**Task to complete**
From the first line to the last, copy the listing exactly and omit the images.

━━━ Given records

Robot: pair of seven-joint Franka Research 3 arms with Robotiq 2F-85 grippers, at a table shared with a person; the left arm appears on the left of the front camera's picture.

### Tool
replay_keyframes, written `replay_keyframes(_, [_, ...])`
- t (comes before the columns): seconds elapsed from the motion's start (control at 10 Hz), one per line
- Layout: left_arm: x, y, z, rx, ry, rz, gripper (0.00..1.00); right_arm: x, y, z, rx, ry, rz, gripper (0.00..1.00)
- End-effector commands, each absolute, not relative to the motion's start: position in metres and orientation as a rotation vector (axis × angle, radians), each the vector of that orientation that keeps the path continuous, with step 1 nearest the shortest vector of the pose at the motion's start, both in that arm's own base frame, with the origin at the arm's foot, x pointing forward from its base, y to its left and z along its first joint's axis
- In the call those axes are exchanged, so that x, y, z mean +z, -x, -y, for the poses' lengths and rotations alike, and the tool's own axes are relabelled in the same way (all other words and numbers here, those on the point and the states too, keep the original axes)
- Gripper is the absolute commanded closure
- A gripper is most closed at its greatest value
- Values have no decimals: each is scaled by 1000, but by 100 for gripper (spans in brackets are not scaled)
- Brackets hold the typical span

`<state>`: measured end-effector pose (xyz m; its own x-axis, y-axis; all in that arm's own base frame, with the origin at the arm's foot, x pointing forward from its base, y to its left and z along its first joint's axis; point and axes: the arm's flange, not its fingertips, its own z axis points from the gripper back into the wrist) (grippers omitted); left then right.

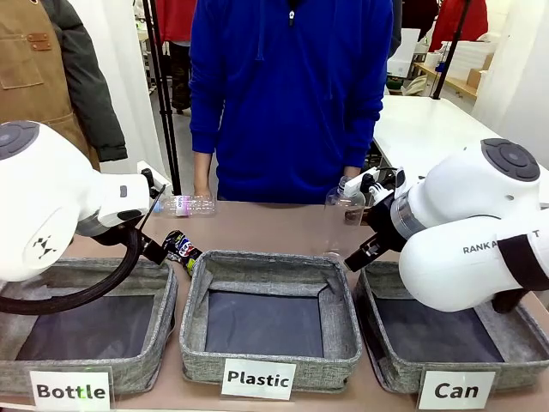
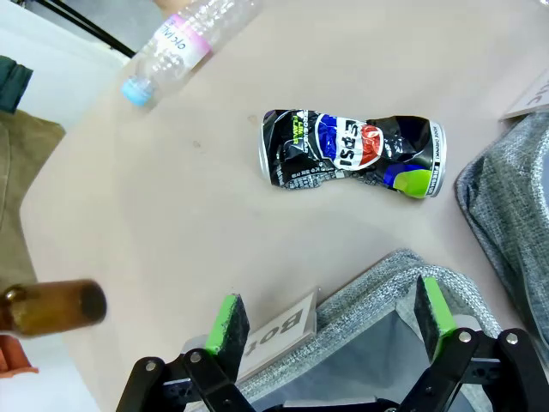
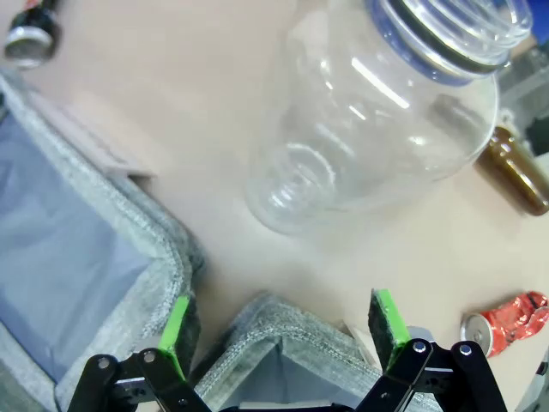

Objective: Sort the can waste into the basket.
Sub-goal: Pick up the can waste from the table and place it in the right Fabric basket.

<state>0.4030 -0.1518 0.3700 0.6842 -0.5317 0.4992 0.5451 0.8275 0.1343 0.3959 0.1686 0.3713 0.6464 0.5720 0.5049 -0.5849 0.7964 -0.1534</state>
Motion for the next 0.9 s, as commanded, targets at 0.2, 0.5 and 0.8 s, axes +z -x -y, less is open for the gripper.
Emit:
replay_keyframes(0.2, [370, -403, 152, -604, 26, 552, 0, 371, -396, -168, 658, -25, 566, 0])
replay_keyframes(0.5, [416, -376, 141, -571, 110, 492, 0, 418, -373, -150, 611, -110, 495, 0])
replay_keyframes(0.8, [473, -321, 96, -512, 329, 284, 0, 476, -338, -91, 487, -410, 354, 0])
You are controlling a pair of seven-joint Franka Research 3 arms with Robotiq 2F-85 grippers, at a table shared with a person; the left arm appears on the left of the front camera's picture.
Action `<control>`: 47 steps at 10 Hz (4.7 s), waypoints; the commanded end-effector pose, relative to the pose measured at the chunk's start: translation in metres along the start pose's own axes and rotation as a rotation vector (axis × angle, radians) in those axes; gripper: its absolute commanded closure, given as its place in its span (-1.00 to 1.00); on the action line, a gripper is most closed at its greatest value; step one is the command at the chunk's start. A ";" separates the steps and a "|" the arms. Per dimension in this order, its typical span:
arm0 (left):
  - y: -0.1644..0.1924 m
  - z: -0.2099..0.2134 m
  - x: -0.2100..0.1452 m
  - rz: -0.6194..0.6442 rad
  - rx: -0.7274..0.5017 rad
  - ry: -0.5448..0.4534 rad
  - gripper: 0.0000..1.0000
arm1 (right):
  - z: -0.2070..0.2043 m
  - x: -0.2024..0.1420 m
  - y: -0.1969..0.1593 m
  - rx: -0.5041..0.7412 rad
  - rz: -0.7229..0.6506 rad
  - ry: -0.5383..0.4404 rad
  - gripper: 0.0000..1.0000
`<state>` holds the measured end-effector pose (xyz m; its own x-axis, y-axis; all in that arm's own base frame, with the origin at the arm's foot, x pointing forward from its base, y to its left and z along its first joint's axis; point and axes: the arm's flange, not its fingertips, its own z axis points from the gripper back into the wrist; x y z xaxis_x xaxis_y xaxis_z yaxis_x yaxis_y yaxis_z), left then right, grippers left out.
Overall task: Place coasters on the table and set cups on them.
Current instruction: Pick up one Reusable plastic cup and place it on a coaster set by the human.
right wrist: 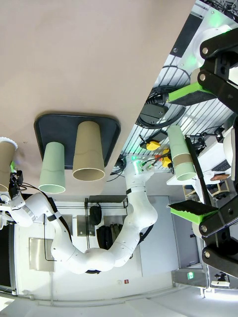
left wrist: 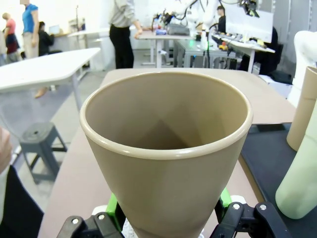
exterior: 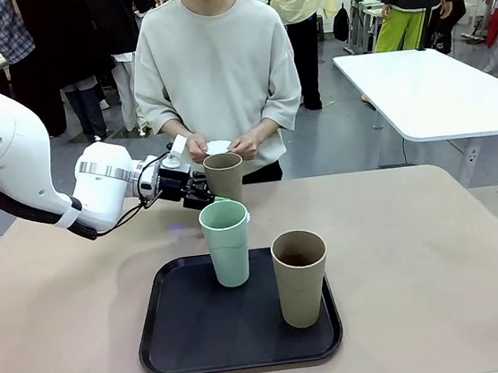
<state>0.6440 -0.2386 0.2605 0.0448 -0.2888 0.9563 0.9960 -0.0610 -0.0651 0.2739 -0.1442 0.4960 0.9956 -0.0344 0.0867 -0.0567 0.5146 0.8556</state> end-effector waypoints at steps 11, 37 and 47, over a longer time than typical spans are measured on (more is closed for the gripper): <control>0.014 0.001 -0.008 -0.004 0.003 -0.015 -0.69 | 0.000 0.000 -0.001 0.013 0.002 0.001 -1.00; 0.009 -0.001 -0.015 -0.071 -0.058 0.129 -1.00 | 0.000 0.000 -0.001 0.013 0.002 0.001 -1.00; -0.012 0.025 0.004 -0.098 -0.027 0.311 -1.00 | 0.000 0.000 -0.001 0.013 0.002 0.001 -1.00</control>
<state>0.6448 -0.2182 0.2667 -0.0943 -0.5270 0.8446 0.9902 -0.1377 0.0246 0.2739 -0.1442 0.4960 0.9956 -0.0343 0.0867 -0.0567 0.5146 0.8556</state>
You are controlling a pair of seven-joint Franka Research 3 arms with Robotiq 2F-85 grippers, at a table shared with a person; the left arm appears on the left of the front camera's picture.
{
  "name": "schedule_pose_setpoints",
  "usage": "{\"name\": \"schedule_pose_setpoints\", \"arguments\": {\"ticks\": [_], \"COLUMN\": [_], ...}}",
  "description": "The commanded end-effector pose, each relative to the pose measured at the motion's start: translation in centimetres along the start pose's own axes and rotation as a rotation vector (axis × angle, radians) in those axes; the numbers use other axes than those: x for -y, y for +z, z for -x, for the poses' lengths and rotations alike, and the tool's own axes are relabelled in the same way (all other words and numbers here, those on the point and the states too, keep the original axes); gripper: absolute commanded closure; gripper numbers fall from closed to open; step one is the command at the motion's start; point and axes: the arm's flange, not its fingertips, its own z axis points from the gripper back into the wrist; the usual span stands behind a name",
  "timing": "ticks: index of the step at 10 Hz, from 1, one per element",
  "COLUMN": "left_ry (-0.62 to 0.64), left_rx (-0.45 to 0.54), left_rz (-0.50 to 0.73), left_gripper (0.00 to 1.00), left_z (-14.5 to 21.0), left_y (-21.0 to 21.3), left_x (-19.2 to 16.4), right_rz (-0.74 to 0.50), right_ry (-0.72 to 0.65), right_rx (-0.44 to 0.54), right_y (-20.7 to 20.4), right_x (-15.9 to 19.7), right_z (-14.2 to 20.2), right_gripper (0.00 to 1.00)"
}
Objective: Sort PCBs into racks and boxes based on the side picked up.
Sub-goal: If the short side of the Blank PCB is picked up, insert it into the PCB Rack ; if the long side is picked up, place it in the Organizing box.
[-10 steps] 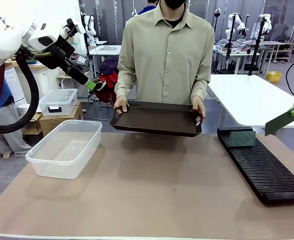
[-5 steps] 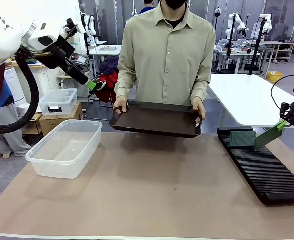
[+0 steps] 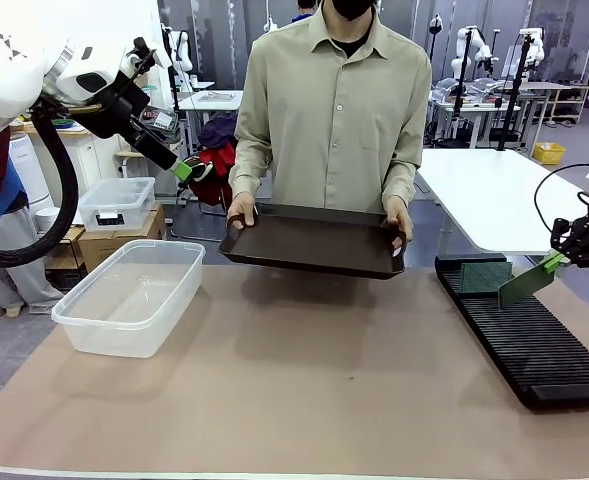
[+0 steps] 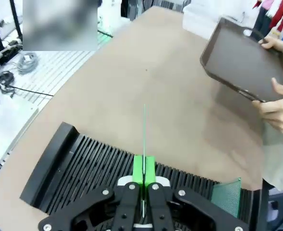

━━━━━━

**Task result**
Robot: pair of seven-joint Franka Research 3 arms with Robotiq 2F-85 grippers, at a table shared with a person; the left arm appears on the left of the front camera's picture.

### Tool
replay_keyframes, written `replay_keyframes(_, [_, ...])`
- t (comes before the columns): seconds elapsed from the motion's start (control at 10 Hz), one per line
- Layout: left_arm: x, y, z, rx, ry, rz, gripper (0.00..1.00); right_arm: x, y, z, rx, ry, rz, gripper (0.00..1.00)
- End-effector commands, each absolute, not relative to the motion's start: position in metres and orientation as a rotation vector (axis × angle, radians), each the vector of that orientation that keeps the path continuous, with step 1 nearest the shortest vector of the pose at the motion's start, both in that arm's own base frame, with the origin at the arm's foot, x pointing forward from its base, y to its left and z along its first joint's axis
- In the call those axes are exchanged, so that x, y, z mean +z, -x, -y, for the poses' lengths and rotations alike, and the tool's own axes are relabelled in the same way (all other words and numbers here, those on the point and the states too, keep the original axes)
- Gripper is the absolute commanded closure
- A gripper is most closed at its greatest value
- Values have no decimals: each is scaled by 1000, but by 100 for gripper (spans in brackets are not scaled)
- Brackets hold the typical span

`<state>`: measured end-effector pose (xyz m; its own x-axis, y-axis; all in that arm's own base frame, with the origin at the arm's foot, x pointing forward from its base, y to its left and z along its first joint's axis; point and axes: the arm's flange, not its fingertips, its own z axis points from the gripper back into the wrist) (grippers omitted); left then right.


Objective: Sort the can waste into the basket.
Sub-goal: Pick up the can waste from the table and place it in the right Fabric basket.

<state>0.4030 -0.1518 0.3700 0.6842 -0.5317 0.4992 0.5451 0.8275 0.1343 0.3959 0.1686 0.3713 0.6464 0.5720 0.5049 -0.5849 0.7964 -0.1534</state>
Motion for the next 0.9 s, as commanded, targets at 0.2, 0.5 and 0.8 s, axes +z -x -y, less is open for the gripper.
Emit:
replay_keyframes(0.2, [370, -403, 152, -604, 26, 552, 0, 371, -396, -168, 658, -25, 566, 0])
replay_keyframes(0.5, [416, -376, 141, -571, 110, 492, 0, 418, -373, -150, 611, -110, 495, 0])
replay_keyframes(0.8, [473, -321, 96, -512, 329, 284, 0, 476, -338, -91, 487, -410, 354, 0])
You are controlling a pair of seven-joint Franka Research 3 arms with Robotiq 2F-85 grippers, at a table shared with a person; the left arm appears on the left of the front camera's picture.
Action `<control>`: 47 steps at 10 Hz (4.7 s), waypoints; the commanded end-effector pose, relative to the pose measured at the chunk's start: translation in metres along the start pose's own axes and rotation as a rotation vector (axis × angle, radians) in those axes; gripper: its absolute commanded closure, given as its place in its span (-1.00 to 1.00); on the action line, a gripper is most closed at its greatest value; step one is the command at the chunk's start. A ";" separates the steps and a "|" the arms. Per dimension in this order, its typical span:
arm0 (left):
  - y: -0.1644..0.1924 m
  - z: -0.2099..0.2134 m
  - x: -0.2100..0.1452 m
  - rz: -0.6194..0.6442 rad
  - rx: -0.7274..0.5017 rad
  - ry: -0.5448..0.4534 rad
  - gripper: 0.0000..1.0000
arm1 (right):
  - z: -0.2070..0.2043 m
  - x: -0.2024..0.1420 m
  - y: -0.1969..0.1593 m
  - rx: -0.5041..0.7412 rad
  - rz: -0.7229..0.6506 rad
  - ry: -0.5383..0.4404 rad
  - gripper: 0.0000..1.0000
`<state>` holds the measured end-effector pose (xyz m; its own x-axis, y-axis; all in that arm's own base frame, with the origin at the arm's foot, x pointing forward from its base, y to its left and z along its first joint's axis; point and axes: the arm's flange, not its fingertips, its own z axis points from the gripper back into the wrist; x y z xaxis_x xaxis_y xaxis_z yaxis_x yaxis_y yaxis_z), left then right, grippers left out.
Overall task: Place coasters on the table and set cups on them.
Current instruction: Pick up one Reusable plastic cup and place it on a coaster set by the human.
right wrist: 
left wrist: 
exterior: 
<state>0.6440 -0.2386 0.2605 0.0448 -0.2888 0.9563 0.9960 -0.0610 -0.0651 0.2739 -0.1442 0.4960 0.9956 -0.0344 0.0867 -0.0567 0.5146 0.8556</state> end-effector waypoints at steps 11, 37 and 47, over a longer time than typical spans are measured on (more is closed for the gripper): <control>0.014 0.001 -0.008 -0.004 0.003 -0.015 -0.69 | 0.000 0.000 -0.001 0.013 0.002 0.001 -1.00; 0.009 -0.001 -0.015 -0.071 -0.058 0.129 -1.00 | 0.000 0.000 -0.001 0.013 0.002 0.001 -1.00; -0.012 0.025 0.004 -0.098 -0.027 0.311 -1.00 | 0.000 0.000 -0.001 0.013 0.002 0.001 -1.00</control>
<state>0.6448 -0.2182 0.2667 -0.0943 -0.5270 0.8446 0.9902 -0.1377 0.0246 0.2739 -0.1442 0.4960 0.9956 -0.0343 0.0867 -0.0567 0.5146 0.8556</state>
You are controlling a pair of seven-joint Franka Research 3 arms with Robotiq 2F-85 grippers, at a table shared with a person; the left arm appears on the left of the front camera's picture.
{
  "name": "schedule_pose_setpoints",
  "usage": "{\"name\": \"schedule_pose_setpoints\", \"arguments\": {\"ticks\": [_], \"COLUMN\": [_], ...}}",
  "description": "The commanded end-effector pose, each relative to the pose measured at the motion's start: translation in centimetres along the start pose's own axes and rotation as a rotation vector (axis × angle, radians) in those axes; the numbers use other axes than those: x for -y, y for +z, z for -x, for the poses' lengths and rotations alike, and the tool's own axes are relabelled in the same way (all other words and numbers here, those on the point and the states too, keep the original axes); gripper: absolute commanded closure; gripper numbers fall from closed to open; step one is the command at the motion's start; point and axes: the arm's flange, not its fingertips, its own z axis points from the gripper back into the wrist; the usual span stands behind a name",
  "timing": "ticks: index of the step at 10 Hz, from 1, one per element",
  "COLUMN": "left_ry (-0.62 to 0.64), left_rx (-0.45 to 0.54), left_rz (-0.50 to 0.73), left_gripper (0.00 to 1.00), left_z (-14.5 to 21.0), left_y (-21.0 to 21.3), left_x (-19.2 to 16.4), right_rz (-0.74 to 0.50), right_ry (-0.72 to 0.65), right_rx (-0.44 to 0.54), right_y (-20.7 to 20.4), right_x (-15.9 to 19.7), right_z (-14.2 to 20.2), right_gripper (0.00 to 1.00)"
}
Objective: Sort PCBs into racks and boxes based on the side picked up.
Sub-goal: If the short side of the Blank PCB is picked up, insert it into the PCB Rack ; if the long side is picked up, place it in the Organizing box.
[-10 steps] 
[-5 steps] 
[+0 steps] 
[+0 steps] 

The answer has been given in its entirety.